After finding the line containing "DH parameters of" below, please output that line and each following one through the line containing "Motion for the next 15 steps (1", exactly as written.
══ Material supplied ══
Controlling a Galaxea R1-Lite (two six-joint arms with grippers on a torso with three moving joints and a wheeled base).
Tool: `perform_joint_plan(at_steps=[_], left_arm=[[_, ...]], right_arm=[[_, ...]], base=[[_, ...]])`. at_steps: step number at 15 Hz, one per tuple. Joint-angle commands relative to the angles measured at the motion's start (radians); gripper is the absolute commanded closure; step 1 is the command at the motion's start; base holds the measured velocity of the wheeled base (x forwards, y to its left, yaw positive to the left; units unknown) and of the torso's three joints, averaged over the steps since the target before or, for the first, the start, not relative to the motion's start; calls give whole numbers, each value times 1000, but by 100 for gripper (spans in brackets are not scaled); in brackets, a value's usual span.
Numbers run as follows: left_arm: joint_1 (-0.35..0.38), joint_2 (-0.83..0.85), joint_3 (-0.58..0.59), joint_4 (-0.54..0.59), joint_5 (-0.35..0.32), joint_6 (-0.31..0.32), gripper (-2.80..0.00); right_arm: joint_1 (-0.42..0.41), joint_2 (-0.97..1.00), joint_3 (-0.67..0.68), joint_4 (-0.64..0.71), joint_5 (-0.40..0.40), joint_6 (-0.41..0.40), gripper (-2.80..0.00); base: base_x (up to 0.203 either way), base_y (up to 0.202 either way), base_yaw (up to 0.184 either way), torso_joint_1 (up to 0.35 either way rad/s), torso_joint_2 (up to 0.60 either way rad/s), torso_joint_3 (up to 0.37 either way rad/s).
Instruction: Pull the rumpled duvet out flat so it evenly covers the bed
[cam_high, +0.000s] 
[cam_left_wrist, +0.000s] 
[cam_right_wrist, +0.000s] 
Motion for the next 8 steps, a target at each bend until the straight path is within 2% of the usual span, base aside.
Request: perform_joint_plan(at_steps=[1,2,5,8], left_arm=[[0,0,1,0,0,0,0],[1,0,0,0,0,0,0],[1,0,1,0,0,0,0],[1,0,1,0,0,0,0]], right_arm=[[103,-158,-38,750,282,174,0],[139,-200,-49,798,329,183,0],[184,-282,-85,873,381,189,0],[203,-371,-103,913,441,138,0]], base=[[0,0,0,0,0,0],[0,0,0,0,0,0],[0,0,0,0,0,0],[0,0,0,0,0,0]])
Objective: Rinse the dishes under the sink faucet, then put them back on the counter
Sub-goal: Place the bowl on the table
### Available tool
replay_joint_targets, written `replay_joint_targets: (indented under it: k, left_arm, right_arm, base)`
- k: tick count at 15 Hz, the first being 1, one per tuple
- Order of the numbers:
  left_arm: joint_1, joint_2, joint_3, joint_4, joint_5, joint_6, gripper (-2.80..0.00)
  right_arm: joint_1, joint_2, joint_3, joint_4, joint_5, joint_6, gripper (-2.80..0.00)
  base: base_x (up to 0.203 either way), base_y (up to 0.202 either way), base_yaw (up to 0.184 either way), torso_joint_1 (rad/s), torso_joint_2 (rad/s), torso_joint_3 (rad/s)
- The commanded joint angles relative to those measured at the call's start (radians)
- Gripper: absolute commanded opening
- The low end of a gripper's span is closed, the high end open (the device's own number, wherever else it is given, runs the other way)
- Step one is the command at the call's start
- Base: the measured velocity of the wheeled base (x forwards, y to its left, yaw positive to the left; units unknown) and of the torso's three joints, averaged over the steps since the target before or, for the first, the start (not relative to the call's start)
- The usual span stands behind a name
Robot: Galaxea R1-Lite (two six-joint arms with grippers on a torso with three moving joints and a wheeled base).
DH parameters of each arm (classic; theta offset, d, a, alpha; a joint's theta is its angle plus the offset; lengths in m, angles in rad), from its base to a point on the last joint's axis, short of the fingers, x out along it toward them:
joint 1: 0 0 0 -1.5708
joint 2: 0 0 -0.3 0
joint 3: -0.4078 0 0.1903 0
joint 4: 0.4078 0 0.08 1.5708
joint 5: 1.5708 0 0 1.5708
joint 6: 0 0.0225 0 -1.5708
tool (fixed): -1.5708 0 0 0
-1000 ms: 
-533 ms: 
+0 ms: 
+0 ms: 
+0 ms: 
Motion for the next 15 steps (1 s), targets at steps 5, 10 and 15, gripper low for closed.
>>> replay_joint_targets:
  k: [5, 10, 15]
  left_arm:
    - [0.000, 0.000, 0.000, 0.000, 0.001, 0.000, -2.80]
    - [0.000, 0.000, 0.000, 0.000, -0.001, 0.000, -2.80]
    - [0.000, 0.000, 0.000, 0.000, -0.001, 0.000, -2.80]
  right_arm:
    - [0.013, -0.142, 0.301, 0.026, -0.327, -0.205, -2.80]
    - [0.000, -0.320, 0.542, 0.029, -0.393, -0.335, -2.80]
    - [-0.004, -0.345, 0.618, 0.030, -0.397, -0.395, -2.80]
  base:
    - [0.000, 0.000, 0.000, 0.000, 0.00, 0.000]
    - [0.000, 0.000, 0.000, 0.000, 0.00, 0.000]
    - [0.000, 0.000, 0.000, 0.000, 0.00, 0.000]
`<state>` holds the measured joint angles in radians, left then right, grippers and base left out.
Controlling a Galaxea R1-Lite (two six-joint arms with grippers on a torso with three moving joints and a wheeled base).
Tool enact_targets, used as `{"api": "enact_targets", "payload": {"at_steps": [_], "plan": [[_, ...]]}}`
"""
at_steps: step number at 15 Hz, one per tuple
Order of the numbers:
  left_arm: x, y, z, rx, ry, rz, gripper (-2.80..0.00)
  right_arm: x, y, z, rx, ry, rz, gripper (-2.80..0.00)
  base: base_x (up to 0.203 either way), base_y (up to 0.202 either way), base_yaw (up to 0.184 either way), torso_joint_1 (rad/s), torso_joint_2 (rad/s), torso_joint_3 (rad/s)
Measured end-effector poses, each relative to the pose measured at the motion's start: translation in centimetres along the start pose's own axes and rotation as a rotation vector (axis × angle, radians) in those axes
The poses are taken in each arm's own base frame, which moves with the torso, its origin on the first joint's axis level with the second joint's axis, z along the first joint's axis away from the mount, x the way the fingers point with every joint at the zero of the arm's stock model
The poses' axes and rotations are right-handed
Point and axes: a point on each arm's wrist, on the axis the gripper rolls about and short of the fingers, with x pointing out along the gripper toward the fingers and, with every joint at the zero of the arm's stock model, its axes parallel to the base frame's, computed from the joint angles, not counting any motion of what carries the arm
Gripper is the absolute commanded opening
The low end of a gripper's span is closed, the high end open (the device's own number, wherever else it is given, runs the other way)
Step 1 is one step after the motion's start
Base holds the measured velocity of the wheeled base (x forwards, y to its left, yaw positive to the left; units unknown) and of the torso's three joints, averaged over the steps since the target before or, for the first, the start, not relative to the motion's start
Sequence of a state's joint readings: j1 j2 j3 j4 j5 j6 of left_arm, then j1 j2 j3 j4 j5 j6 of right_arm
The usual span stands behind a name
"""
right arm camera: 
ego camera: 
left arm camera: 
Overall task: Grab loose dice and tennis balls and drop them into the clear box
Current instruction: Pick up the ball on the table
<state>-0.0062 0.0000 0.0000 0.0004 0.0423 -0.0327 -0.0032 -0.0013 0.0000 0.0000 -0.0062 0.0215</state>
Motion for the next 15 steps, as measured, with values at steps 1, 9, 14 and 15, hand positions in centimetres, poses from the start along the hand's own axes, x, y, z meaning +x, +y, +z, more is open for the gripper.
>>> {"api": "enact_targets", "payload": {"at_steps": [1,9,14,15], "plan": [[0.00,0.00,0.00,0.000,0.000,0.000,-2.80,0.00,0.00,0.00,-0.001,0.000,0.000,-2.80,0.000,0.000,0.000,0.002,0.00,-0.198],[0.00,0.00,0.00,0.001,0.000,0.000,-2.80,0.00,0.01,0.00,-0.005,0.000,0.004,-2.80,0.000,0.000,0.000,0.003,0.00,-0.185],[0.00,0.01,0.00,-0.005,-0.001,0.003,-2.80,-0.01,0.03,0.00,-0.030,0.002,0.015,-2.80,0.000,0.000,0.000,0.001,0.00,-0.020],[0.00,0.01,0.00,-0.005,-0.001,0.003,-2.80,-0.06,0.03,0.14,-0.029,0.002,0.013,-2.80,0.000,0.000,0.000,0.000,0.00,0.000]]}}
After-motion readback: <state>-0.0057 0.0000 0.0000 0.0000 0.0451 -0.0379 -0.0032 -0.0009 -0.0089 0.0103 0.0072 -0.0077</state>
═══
▶ **Response area**:
DH parameters of each arm (classic; theta offset, d, a, alpha; a joint's theta is its angle plus the offset; lengths in m, angles in rad), from its base to a point on the last joint's axis, short of the fingers, x out along it toward them:
joint 1: 0 0 0 -1.5708
joint 2: 0 0 -0.3 0
joint 3: -0.4078 0 0.1903 0
joint 4: 0.4078 0 0.08 1.5708
joint 5: 1.5708 0 0 1.5708
joint 6: 0 0.0225 0 -1.5708
tool (fixed): -1.5708 0 0 0
-1000 ms: 
-533 ms: 
+0 ms: 
+0 ms: 
+0 ms: 
Motion for the next 15 steps (1 s), targets at steps 5, 10 and 15, gripper low for closed.

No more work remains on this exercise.